Monday, February 25, 2008
Popping My Watermelon Head
Yesterday afternoon, in between bites of lunch, I chatted casually with a new acquaintance sitting across the table. One thing led to another, and our conversation took on a more serious turn. “I believe that all people are inherently good,” the friendly woman commented, smiling widely.A few minutes later, this pleasant lady revealed that she was unconcerned about what would happen to her after she died. She shrugged, “Some questions can never be answered.” Morality is grey, she explained, not black or white. All religions are equally valid. Then she handed the discussion off to her friend, an animated young man in his twenties, who had been listening to snatches of what we were talking about.
He jumped into the conversation eagerly, and we began to discuss Christianity. It was immediately apparent that I was speaking with a highly intellectual and well-read individual. He had perused the entire Bible, to conclude that the Old Testament God was inconsistent with the God of the New Testament. Paul, he claimed, could have very well been a homosexual. And as for Christ? Well, He was certainly an “enlightened being”, but we cannot possibly know if He actually claimed deity. Perhaps, he suggested, the Lord’s Prayer can be interpreted to mean that we are all God. Ultimately, we must each fashion truth for ourselves.
"For the time will come when men will not put up with sound doctrine. Instead, to suit their own desires, they will gather around them a great number of teachers to say what their itching ears want to hear. They will turn their ears away from the truth and turn aside to myths." 2 Timothy 4:3-4
This is our world. These are the people you pass by on the produce aisle—the cousin at a family reunion—the neighbor next door. And they need answers—answers that require a thorough knowledge of Scripture. Never before has our culture seen so many competing ideologies vying for attention. And yet, beneath all the clamor and chaos, our world is starved for truth.
My friend's father loves to pose thought-provoking questions. As we’re discussing some attribute of God, he always asks, “Now, tell me: how does this doctrine effect your neighbor?” It’s a pivotal question to consider. If we can talk at length about the omnipotence of God, but cannot draw the connection to real life and real people, there is a serious problem.
Why? Because if theology is simply loved and studied for itself, the knowledge is not only futile; it is dangerous.

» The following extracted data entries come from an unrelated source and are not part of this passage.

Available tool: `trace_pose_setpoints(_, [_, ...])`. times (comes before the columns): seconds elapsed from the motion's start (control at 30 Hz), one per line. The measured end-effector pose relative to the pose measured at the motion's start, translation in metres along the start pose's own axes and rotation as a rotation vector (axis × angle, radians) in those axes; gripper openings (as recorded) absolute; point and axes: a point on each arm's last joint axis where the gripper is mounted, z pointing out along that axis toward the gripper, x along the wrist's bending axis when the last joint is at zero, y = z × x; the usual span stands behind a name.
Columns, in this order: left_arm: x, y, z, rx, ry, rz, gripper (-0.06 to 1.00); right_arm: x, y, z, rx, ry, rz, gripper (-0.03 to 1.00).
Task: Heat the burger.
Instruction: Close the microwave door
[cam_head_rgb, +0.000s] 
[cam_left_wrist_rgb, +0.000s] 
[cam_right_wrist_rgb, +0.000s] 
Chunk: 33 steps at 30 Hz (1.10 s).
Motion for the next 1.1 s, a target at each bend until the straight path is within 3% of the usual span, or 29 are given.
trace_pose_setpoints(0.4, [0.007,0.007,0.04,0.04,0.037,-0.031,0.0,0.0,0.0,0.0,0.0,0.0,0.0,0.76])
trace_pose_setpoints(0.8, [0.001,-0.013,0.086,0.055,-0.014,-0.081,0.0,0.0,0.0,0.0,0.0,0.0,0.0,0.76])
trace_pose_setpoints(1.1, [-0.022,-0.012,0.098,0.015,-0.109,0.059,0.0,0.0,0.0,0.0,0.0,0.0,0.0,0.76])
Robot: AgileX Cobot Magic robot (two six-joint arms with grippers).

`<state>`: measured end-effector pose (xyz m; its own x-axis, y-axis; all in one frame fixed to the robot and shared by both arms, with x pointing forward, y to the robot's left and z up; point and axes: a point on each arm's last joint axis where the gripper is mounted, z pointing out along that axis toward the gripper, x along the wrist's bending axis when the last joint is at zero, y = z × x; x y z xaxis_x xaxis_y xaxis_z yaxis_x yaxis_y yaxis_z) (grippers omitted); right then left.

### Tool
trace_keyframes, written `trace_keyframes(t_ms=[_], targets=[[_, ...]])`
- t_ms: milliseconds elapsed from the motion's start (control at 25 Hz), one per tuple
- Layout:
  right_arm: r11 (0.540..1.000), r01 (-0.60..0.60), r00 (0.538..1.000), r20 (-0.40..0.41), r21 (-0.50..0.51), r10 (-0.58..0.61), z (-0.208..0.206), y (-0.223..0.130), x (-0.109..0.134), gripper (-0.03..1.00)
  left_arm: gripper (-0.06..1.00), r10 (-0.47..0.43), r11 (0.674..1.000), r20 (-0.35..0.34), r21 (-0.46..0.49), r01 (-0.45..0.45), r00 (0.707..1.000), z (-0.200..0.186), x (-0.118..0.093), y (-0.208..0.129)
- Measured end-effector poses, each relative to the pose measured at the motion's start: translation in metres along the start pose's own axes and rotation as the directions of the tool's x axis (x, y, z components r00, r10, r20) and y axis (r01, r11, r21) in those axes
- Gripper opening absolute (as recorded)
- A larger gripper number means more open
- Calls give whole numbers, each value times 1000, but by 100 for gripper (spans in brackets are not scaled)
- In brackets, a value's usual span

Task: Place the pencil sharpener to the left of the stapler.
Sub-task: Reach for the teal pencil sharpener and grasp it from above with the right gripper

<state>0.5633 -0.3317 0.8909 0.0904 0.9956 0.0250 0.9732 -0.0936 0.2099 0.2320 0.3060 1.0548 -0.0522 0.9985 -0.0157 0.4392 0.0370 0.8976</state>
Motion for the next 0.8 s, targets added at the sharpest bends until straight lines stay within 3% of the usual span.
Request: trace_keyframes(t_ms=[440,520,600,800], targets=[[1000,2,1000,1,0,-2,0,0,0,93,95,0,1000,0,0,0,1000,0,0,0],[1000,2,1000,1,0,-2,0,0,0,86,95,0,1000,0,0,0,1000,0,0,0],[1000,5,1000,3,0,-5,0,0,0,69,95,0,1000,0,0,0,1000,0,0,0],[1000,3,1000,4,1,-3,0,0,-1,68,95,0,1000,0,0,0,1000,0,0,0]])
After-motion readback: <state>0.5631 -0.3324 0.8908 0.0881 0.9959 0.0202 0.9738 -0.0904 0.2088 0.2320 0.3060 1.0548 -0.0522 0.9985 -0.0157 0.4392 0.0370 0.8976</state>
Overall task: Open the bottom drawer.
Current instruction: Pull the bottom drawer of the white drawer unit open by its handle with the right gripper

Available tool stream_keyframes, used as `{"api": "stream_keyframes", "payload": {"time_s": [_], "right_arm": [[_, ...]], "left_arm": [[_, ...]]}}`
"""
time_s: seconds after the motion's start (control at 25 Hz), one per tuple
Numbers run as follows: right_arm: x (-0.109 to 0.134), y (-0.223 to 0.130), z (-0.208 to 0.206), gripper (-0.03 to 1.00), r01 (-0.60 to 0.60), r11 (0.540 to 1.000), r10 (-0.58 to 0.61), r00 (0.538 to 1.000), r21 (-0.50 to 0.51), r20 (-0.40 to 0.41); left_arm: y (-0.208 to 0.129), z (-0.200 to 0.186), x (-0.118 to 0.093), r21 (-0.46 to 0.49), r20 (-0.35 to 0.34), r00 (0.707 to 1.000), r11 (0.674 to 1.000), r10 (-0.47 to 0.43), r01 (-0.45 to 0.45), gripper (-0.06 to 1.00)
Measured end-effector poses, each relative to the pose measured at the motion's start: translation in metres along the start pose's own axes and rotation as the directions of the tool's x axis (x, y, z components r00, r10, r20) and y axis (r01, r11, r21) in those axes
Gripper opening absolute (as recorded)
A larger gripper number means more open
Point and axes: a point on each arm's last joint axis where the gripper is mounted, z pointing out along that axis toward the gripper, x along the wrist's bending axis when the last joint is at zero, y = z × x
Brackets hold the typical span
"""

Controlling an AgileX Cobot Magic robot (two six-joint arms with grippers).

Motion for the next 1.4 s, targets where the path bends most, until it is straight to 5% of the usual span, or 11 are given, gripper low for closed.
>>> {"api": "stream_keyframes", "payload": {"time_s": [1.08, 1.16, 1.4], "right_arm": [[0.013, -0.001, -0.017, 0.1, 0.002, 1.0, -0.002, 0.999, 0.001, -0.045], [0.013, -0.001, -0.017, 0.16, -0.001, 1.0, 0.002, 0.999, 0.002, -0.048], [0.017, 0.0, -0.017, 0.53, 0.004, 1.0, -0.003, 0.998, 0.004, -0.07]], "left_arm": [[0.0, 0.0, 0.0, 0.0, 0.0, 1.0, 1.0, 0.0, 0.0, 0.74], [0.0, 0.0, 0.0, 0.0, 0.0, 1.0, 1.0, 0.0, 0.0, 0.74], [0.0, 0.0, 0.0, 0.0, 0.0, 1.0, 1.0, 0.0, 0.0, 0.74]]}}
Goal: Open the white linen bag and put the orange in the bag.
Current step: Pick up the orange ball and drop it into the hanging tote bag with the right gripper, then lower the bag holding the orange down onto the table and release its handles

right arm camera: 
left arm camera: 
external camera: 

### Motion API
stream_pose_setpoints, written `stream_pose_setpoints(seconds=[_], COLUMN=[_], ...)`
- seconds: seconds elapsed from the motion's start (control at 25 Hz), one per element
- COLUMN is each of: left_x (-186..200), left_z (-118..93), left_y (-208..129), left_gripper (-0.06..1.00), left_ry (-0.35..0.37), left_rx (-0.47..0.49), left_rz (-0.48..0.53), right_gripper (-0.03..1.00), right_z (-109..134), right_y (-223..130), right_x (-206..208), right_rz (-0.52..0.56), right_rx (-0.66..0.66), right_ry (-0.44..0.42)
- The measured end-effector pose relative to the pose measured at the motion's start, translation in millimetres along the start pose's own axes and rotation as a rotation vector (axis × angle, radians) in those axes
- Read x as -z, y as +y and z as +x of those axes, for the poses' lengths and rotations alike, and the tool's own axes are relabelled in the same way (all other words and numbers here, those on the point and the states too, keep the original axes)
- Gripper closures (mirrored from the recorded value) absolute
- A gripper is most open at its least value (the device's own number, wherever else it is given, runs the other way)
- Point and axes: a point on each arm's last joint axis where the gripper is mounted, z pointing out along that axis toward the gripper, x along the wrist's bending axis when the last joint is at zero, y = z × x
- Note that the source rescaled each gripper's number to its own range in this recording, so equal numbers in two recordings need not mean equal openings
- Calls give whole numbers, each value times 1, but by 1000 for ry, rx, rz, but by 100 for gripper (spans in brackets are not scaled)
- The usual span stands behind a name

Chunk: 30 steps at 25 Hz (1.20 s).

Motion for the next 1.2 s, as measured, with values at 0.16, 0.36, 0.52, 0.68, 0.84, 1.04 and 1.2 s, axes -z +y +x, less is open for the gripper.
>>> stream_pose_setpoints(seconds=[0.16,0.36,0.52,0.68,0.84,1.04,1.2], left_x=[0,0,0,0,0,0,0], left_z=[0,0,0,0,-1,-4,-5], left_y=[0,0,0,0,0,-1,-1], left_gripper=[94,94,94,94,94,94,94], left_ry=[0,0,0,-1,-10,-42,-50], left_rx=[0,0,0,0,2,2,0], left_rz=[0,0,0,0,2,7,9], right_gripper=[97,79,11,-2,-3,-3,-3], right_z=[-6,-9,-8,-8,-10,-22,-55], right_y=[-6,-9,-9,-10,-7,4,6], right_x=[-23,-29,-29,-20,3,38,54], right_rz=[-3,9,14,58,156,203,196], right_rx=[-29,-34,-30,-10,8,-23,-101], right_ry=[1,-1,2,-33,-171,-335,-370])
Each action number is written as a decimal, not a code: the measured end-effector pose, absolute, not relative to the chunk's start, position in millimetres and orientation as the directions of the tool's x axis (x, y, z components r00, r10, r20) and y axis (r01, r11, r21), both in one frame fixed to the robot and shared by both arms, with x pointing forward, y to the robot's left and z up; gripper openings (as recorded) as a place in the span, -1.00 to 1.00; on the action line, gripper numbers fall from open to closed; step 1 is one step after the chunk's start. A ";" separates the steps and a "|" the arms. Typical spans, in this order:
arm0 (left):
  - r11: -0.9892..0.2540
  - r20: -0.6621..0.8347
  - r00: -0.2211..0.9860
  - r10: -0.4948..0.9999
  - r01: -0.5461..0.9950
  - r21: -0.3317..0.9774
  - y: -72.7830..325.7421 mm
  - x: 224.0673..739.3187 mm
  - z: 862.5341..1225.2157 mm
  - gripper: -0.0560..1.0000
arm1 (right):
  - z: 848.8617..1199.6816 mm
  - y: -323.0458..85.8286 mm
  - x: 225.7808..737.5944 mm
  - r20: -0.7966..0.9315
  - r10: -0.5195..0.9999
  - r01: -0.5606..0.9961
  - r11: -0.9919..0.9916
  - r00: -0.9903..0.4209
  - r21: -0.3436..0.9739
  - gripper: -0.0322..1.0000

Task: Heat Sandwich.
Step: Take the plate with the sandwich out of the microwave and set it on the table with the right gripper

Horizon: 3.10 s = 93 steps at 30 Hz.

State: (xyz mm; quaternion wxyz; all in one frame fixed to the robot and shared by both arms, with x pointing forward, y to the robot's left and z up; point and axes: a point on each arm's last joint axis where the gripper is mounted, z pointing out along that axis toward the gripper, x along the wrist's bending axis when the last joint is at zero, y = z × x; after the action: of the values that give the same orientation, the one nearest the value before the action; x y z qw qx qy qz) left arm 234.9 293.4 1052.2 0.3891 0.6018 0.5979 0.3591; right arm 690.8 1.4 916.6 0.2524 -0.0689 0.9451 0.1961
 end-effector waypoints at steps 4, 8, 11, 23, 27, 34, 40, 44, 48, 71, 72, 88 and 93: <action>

Like the Pharisees, our heads will swell up like ripe watermelons, as we grow increasingly enthralled—not with God, but with ourselves. Intoxicated with the staggering grandeur of our own high contemplations, we’ll miss the point altogether.
Incredibly, instead of falling flat on our faces in adoration and worship, Christians are easy prey to pride within the enticing web of lofty knowledge. Rather than being unspeakably humbled and awed, we can even have the audacity to approach our Maker as if He is a grand scientific specimen—dissecting His words, toying with them carelessly, and twisting them whenever it suits our theological purposes.
And then, I'm tempted to be impressed. Not with the Holy One, who I examine detachedly, but with my own meager intellect. Astounding, isn't it? Unless our hearts are postured in humility, a dose of good theology will only inflate our egos. Once infested with pride, even the study of theology becomes detestable in God’s eyes. But when theology is studied truly, the very opposite is true. It is impossible to evade being humbled, as the pages of the Bible trumpet the truth about our Lord, and ourselves.
Studying theology is not enough. It must also be studied for the correct reason: To magnify the name of our God, and show others how to join us in doing so.